- Born: Justin James Adam August 22, 1974 (age 51) Windsor, Ontario
- Education: University of Windsor (BA) Vancouver Film School
- Spouses: ; Paula Rivera ​ ​(m. 2003; div. 2004)​ ; Ani Castillo ​ ​(m. 2012; div. 2021)​
- Children: 2

= Justin Adam =

Canadian baseball player, photographer and musician

Justin James Adam (born August 22, 1974) is a Canadian photographer, musician and former professional baseball player in the Kansas City Royals organization.

==Career==
===Baseball===
Adam was drafted in the 7th round of the 1992 Major League Baseball draft by the Kansas City Royals. From 1992 to 1994, he played for the Gulf Coast League Royals. In 1995, he played for the Spokane Indians. In 1996, Adam played his final year of professional baseball with the Lansing Lugnuts.

===The arts===
Adam shifted careers to the arts. In the mid-2000s, he began performing as the noise solo act Birdband. He later adopted the moniker Moon McMullen for his recording work. In the 1990s he studied film at University of Windsor and the Vancouver Film School.

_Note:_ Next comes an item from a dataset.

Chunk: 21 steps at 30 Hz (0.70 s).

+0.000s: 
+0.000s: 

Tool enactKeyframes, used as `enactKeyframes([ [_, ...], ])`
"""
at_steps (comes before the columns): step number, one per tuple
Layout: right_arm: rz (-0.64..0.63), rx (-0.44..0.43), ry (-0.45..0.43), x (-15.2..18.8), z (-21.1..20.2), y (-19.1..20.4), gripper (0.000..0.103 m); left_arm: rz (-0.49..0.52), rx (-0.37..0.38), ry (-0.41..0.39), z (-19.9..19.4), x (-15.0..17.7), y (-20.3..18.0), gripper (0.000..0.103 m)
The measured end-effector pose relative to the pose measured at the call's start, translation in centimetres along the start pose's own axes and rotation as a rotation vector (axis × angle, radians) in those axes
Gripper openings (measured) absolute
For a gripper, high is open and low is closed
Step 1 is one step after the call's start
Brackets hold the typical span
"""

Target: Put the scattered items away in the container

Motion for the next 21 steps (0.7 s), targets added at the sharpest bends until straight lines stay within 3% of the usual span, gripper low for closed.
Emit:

In 2001, Adam began work on his first film The Man with a DV Cam along with Mike Hawley. The film was entered into the 2002 Slamdance Film Festival. Adam and Hawley were the only Canadians in the short-film competition as well as one of two Canadian films at the festival, the other being Lee Demarbre's Jesus Christ Vampire Hunter. The film won the Best Poster award at the festival, tied with Lefty-Righty. In the late 2000s, Adam began taking photographs for magazines, journals and models including Kate Bock. In 2014 Adam founded Miniature Massive with the aim to "create solutions and designs to make a more positive impact".

== Awards ==
Adam has received multiple awards from Applied Arts Magazine:
- 2013: Winner, Community Agency Website (Design Category)
- 2013: Winner, Fancy Franks Website (Design Category)
- 2013: Winner, Lighthaus Brochure (Design Category)
- 2013: Winner, Community Agency Craft Illustrations
- 2013: Winner, Community Agency, Magazine Ad (Advertising Illustration)
- 2014: Winner, Caesarstone Reveal (Design Category)

== Geary Lane ==
Adam, along with his partner Jason Pollard under their experimental production collective Man Finds Fire, spearheaded the branding, creative direction, curation of content, and programming during Geary Lane music venue's inaugural year. The venue garnered significant press attention for its efforts.

== Toquefest Film and Music Festival ==
Toquefest Film and Music Festival was an outdoor event originally created as an alternative to the Vancouver International Film Festival. Adam developed the festival from scratch, garnering attention from the media and securing a partnership and sponsorship from the National Film Board. The NFB provided exclusive content for the festival each year.

== Birdband ==
Birdband was a music side project undertaken by Adam in the noise and punk scene in Vancouver.